Когда, по прикидкам "людей весла", вот-вот должны были бы стать льды, Скорбный Певец решил расстаться с новыми соратниками. Те, довольные, отправлялись к женам на запад, а он - дальше на северо-восток.
- Мы туда не пойдем, - сказал хозяин ладьи, - Там Хелль.
- Что такое Хелль?
- И "что", и "Кто". Это хозяйка Преисподней и сама Преисподняя. Если мы попадем туда, то никогда нам не пировать в залах Валгаллы, не сражаться бок о бок с небесным воинством.
- Ее-то мне и надо!
- Зачем?!
- Вот возьму у нее должок - или убью, - глуповато хихикнул Бертран.
- Ты - сумасшедший! - захохотал владелец ладьи, захлопал рукавицами; отсмеявшись, он подарил бывшему своему воину какой-то золотой амулет-глаз, и Бертран вскоре его использовал.
***
В последнем городке Бертран купил короткие лыжи, подбитые мехом, легкие саночки, мягкий скорострельный лук, меховую палатку и теплую одежду. Севернее, сказали ему, живут люди маленького роста, темноглазые. Ничего, кроме оленей, у них нет, ценность денег они не понимают. Но и убивать их просто так нельзя: среди малорослых очень много сильных колдунов и особенно ведьм, которые умеют портить погоду. Пробраться сквозь их земли можно только зимой, когда замерзают обширные болота. А на самом берегу живут охотники на тюленей; про этих почти ничего не известно, они отлично воюют, никого к себе не пускают, постоянно грабят оленных людишек, а товары для торга (кожи морского зверя и рыбий зуб) просто оставляют в условленных местах, а потом забирают плату - железо и медь.

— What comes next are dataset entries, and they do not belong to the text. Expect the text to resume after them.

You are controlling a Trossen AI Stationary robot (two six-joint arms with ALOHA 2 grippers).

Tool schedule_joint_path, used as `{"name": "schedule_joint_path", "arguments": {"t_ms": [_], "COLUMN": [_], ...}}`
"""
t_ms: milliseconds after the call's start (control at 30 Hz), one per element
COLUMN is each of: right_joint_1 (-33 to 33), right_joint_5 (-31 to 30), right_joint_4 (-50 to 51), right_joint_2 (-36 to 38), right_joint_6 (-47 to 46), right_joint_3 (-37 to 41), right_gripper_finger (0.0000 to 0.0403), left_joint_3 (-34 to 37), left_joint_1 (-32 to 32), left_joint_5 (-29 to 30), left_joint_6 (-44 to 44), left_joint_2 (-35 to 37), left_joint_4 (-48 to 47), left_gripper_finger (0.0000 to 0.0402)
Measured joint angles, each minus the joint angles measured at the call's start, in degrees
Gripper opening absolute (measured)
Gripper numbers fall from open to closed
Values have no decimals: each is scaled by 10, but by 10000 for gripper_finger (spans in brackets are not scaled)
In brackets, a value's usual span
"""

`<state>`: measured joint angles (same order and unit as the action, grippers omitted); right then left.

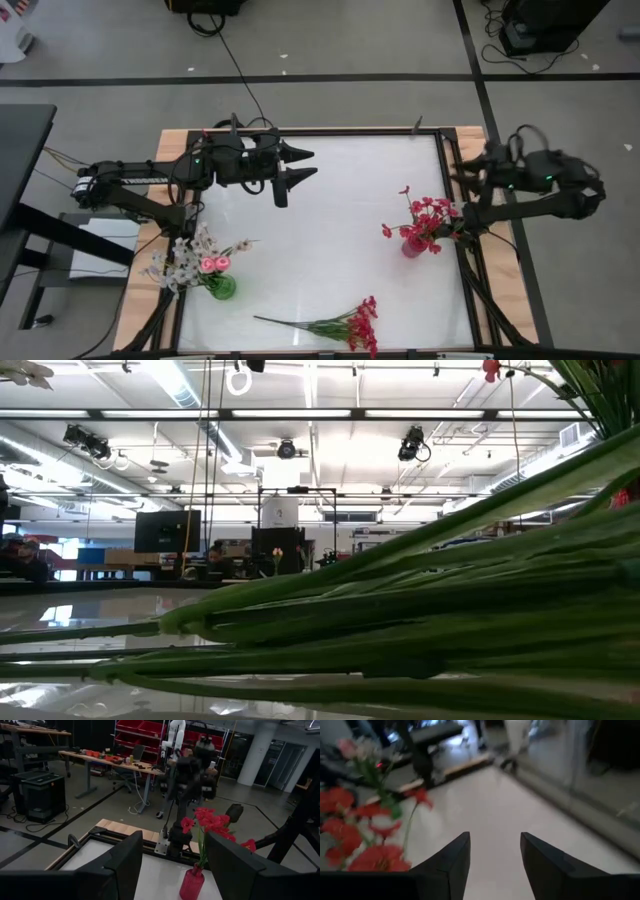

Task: Sort flowers into vase by color
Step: Adjust the red vase

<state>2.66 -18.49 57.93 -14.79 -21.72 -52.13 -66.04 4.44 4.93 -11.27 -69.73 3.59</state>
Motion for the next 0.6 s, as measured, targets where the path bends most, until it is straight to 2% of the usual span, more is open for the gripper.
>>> {"name": "schedule_joint_path", "arguments": {"t_ms": [67, 167, 367, 600], "right_joint_1": [0, 0, -1, -20], "right_joint_5": [21, 21, 16, 16], "right_joint_4": [3, 17, 25, 24], "right_joint_2": [0, -1, -1, -6], "right_joint_6": [-49, -120, -204, -339], "right_joint_3": [26, 59, 97, 161], "right_gripper_finger": [173, 165, 140, 50], "left_joint_3": [0, 0, 0, 0], "left_joint_1": [0, 0, 0, 0], "left_joint_5": [0, 0, 0, 0], "left_joint_6": [0, 0, 0, 0], "left_joint_2": [0, 0, 0, 0], "left_joint_4": [0, 0, 0, 0], "left_gripper_finger": [220, 220, 220, 220]}}
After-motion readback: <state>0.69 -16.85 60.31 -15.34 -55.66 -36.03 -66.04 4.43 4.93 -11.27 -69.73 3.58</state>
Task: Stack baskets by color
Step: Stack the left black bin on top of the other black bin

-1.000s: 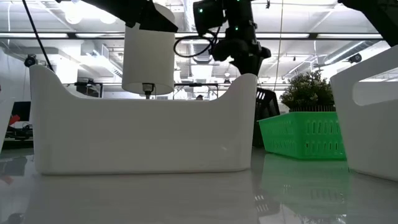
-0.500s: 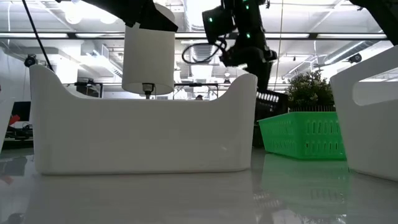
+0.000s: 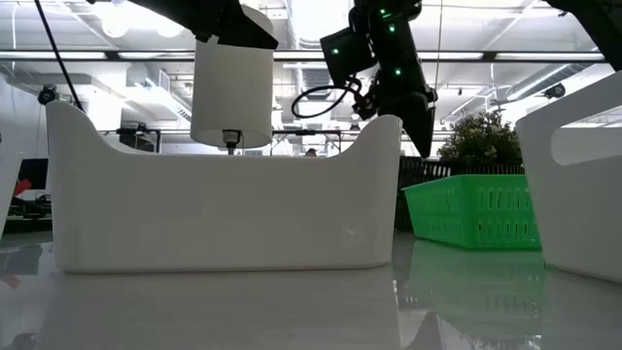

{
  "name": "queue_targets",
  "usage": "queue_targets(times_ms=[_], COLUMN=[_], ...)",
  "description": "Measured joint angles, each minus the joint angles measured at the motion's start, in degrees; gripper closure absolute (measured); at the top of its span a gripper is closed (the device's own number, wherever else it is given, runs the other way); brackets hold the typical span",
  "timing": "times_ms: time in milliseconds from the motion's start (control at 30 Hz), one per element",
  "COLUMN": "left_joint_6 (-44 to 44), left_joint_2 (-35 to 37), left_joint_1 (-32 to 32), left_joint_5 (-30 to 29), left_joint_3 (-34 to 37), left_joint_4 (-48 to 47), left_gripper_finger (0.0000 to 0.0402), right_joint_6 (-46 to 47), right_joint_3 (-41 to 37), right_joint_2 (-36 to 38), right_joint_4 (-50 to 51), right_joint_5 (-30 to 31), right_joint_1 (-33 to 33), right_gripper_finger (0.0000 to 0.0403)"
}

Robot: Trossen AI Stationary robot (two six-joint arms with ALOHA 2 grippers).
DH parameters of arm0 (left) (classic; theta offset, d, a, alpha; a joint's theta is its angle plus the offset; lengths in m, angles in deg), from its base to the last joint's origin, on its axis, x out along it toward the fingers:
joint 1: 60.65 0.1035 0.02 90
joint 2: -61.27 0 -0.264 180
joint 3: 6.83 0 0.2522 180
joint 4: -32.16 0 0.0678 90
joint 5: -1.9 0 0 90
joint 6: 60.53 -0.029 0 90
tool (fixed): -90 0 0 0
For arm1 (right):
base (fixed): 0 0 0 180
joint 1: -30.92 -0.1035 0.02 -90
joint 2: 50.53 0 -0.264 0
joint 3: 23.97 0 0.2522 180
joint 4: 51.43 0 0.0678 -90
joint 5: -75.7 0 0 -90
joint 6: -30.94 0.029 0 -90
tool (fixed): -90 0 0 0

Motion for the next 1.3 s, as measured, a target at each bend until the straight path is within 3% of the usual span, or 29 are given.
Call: queue_targets(times_ms=[200, 367, 733, 1033, 1300], left_joint_6=[0.0, 0.0, 0.2, 0.2, 0.2], left_joint_2=[0.0, 0.0, 0.0, 0.0, 0.0], left_joint_1=[0.0, 0.0, 0.0, 0.0, 0.0], left_joint_5=[0.0, 0.0, 0.0, 0.0, 0.0], left_joint_3=[0.0, 0.0, 0.1, 0.1, 0.1], left_joint_4=[0.0, 0.0, -0.1, -0.1, 0.0], left_gripper_finger=[0.0302, 0.0302, 0.0302, 0.0302, 0.0302], right_joint_6=[0.7, 0.8, 0.4, -1.5, -1.6], right_joint_3=[0.2, 0.8, 0.2, -8.4, -8.6], right_joint_2=[0.0, 0.0, 0.0, 0.0, 0.7], right_joint_4=[0.1, 0.1, -6.4, -16.2, -16.1], right_joint_5=[2.6, 2.5, -1.0, -4.3, -3.4], right_joint_1=[0.1, 0.0, -0.1, -0.1, -0.1], right_gripper_finger=[0.0309, 0.0296, 0.0389, 0.0394, 0.0394])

Ездят эти люди на собаках, "вот таких, как у тебя, странник".
Кстати, а зачем молодой воин следует под зиму на самый север?
- Кое-что разведать для моего отца.
- Тогда поостерегись - тут много таких желающих.
- Меня интересуют не оленные людишки и не морские охотники. Я хочу кое-что уладить с королем Пуйхлом.
- Так твой отец занимается рудами и самоцветами, верно?
- Не только.
- Ну, - купец почесал в бороде, - это трудно. Говорят, Пуйхл бессмертен, и поэтому ему мало что и нужно. Говорят, ему нужны рабы, мореходы и плотники, а также корабельный лес. У твоего отца есть такое?
- Я уполномочен говорить об этом только с Пуйхлом. Посредники отцу не нужны.